▶ **Task to carry out**: Only some lines are wanted. Transcribe, exactly, the lines below from the line with "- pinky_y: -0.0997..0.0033" up to and including the line with "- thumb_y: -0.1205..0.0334".
·····
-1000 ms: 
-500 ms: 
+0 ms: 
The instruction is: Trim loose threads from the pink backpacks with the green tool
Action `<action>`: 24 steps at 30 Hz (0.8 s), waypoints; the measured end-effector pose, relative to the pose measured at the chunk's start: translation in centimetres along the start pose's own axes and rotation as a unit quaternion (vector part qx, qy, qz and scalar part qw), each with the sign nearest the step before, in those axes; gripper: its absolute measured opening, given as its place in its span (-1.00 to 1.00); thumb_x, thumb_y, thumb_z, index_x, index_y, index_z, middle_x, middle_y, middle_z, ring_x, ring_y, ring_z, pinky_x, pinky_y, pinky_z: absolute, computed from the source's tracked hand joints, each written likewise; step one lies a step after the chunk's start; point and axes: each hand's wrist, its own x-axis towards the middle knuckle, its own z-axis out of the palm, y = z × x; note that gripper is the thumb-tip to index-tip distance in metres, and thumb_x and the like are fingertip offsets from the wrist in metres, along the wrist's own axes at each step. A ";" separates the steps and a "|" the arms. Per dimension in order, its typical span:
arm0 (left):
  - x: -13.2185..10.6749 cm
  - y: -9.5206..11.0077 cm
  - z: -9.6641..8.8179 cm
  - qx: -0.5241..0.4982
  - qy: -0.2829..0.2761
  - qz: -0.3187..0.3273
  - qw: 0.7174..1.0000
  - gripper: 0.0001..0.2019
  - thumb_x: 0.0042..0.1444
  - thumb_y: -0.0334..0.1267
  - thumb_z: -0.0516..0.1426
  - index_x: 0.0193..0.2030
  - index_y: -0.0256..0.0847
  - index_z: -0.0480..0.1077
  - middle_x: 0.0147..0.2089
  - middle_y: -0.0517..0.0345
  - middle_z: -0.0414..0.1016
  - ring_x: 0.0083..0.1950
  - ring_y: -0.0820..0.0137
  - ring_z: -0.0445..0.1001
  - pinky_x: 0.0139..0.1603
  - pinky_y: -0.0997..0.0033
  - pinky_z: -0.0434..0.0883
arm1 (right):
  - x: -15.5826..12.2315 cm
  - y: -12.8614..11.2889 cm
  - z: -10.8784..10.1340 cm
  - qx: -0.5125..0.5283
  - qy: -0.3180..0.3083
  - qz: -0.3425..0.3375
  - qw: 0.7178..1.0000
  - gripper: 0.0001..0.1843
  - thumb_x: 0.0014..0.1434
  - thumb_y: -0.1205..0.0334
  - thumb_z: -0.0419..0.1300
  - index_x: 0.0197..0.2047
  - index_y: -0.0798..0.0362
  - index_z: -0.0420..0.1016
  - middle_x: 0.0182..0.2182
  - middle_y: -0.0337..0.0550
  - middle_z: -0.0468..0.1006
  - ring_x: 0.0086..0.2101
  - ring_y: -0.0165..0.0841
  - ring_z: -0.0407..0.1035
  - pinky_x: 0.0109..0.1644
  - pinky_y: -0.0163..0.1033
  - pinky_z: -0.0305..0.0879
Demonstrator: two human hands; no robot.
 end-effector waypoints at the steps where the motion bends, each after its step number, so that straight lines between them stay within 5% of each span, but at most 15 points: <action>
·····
▶ **Reply to the task**:
  - pinky_y: -0.0997..0.0033
  - pinky_z: -0.0434..0.0883
arm1 (right):
  - x: -15.5826..12.2315 cm
  - y: -12.8614..11.2889 cm
  - z: -10.8784..10.1340 cm
  - qx: -0.5125..0.5283
  - qy: -0.3180..0.3083
  - qz: -0.3425..0.3375
  - qw: 0.7178..1.0000
  - gripper: 0.0001..0.1843
  - thumb_x: 0.0014..0.1434
  - thumb_y: -0.1205..0.0334

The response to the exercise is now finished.